Fifty-one percent of Catholics told the Public Religion Research Institute that their political values included issues of poverty, the environment, war and peace, abortion, and same-sex marriage, and only 13 percent said their views were best reflected by more narrow agendas of abortion and same-sex marriage.
Despite some criticism, Majewski believes her diocese provides a good snapshot of Catholics’ support for social justice. When the diocese held a synod to celebrate its 25th anniversary in 2006, 7,000 Catholics attended “Speak Up Sessions” and overwhelmingly asked for better teaching and preaching on social justice and for the diocese to create an office for social justice.
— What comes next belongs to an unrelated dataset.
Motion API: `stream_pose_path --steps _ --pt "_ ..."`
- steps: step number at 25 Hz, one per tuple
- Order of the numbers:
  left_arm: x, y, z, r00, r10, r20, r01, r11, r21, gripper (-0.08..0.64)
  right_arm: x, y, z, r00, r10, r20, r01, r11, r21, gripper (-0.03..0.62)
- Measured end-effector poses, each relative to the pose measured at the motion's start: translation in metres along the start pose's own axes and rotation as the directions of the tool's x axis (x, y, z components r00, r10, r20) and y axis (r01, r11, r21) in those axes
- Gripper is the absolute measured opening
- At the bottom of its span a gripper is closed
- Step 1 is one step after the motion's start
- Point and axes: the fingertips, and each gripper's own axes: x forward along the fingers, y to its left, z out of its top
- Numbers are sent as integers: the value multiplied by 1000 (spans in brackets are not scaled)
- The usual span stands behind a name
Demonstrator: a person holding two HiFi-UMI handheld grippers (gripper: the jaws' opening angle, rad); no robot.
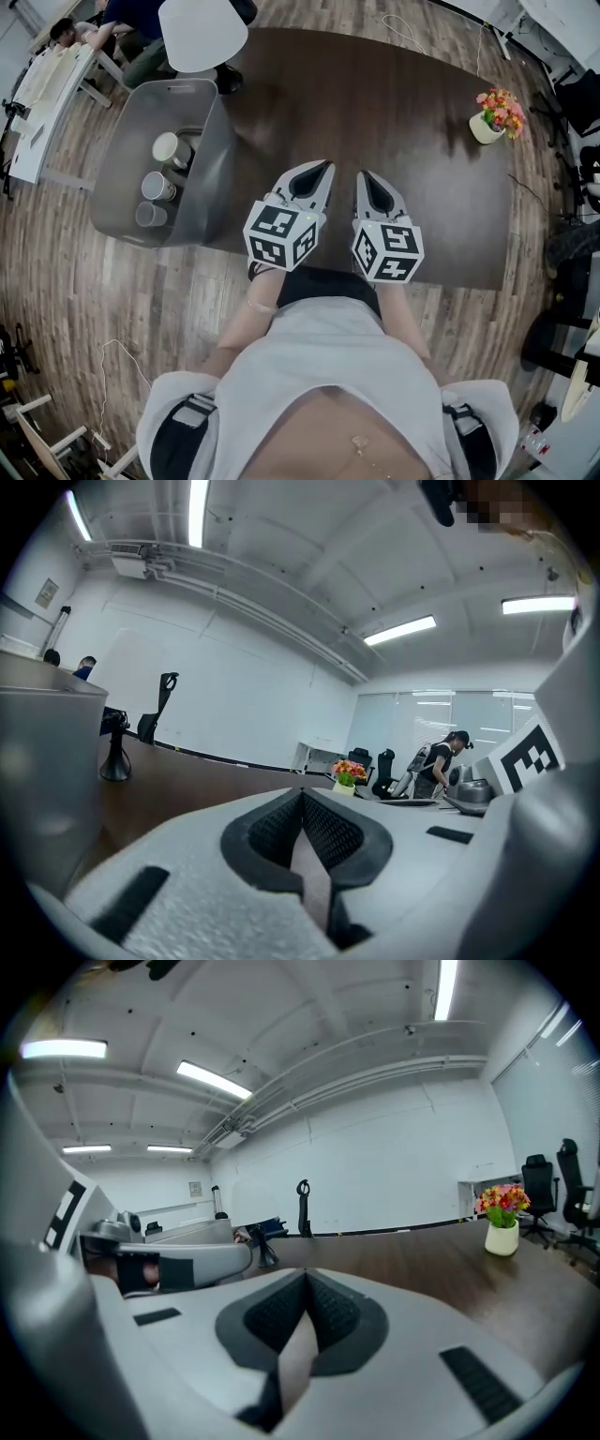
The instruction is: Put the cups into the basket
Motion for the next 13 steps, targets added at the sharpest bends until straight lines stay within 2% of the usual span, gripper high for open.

Revoir, who now heads that office, reinforces the Catholic pro-life position, outreach to the poor, and advocacy for the people at society’s margins. He also helps implement a new norm: “Priests and deacons are to deliver homilies that address key contemporary social issues, offer concrete ways to live the gospel (i.e., faith in action), and promote social justice and respect for all human life from a Catholic perspective.”
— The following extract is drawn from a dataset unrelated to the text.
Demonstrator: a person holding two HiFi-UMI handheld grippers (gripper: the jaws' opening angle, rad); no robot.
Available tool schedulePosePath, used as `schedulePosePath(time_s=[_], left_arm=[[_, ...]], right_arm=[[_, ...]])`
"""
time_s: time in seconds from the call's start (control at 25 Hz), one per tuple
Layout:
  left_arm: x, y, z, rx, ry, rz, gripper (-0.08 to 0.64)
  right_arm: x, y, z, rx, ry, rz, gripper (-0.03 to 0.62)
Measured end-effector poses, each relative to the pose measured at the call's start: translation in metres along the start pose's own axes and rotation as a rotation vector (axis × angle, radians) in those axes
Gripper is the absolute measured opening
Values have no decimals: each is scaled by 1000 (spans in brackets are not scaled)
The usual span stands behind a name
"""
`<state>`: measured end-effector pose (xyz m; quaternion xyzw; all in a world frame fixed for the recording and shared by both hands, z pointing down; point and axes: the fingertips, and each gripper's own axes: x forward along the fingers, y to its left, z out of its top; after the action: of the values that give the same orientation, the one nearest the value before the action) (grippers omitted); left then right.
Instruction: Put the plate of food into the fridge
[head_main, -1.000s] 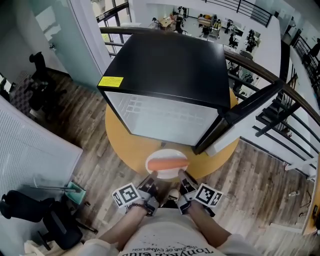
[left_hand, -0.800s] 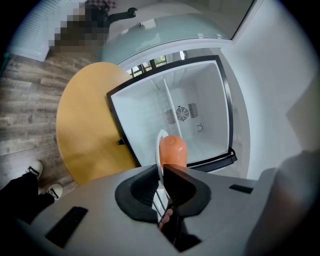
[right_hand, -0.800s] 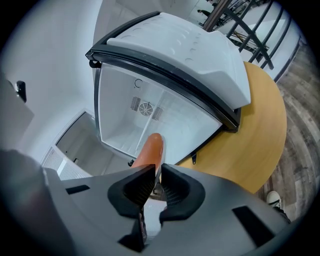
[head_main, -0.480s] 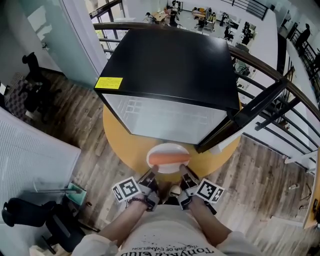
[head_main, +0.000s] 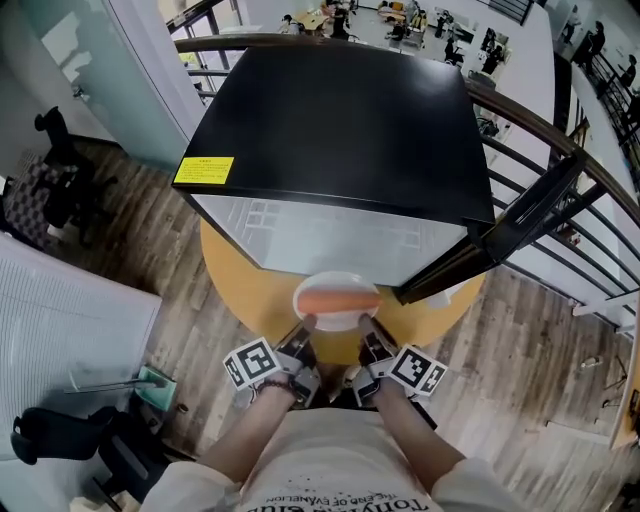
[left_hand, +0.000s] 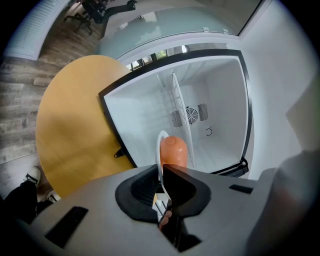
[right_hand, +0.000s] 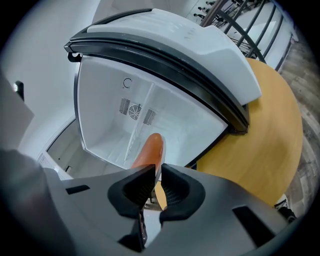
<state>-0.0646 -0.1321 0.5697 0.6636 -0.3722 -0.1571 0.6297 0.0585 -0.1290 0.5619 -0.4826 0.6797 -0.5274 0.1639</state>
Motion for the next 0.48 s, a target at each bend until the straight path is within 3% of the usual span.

Gloria and Norman McLaughlin, parishioners at St. Joseph University Parish in Buffalo, New York, are doing their part. They became involved with the parish’s social justice concerns committee when they arrived in the parish in 2001. Since then, the couple have written 51 inserts to the parish bulletin on a variety of social justice issues, including suicides in the Erie County Jail, the environment, and people earning a living wage. The bulletin also includes a section called “Just News,” with brief items on social justice.
Gloria McLaughlin organized a social justice collaborative involving other parishes. The parish school’s students were inspired to form a junior justice committee. They bought a $500 heifer through Heifer International for a family in the developing world. Those children integrated active faith into their school days, reaching out to peers to raise funds.
Have these efforts divided the parish? Not at all, the McLaughlins say. Norman says there’s a negative comment once in a blue moon.
Back in New Jersey, Majewski also finds hope for the future. She’s struck by the gulf between the critics and the many Catholics who give not only of their money but also their time.
“Their generosity brings me to my knees,” she says. “Some days I’m truly overwhelmed.”
This article appeared in the July 2012 issue of U.S. Catholic (Vol. 77, No. 7, pages 12-17).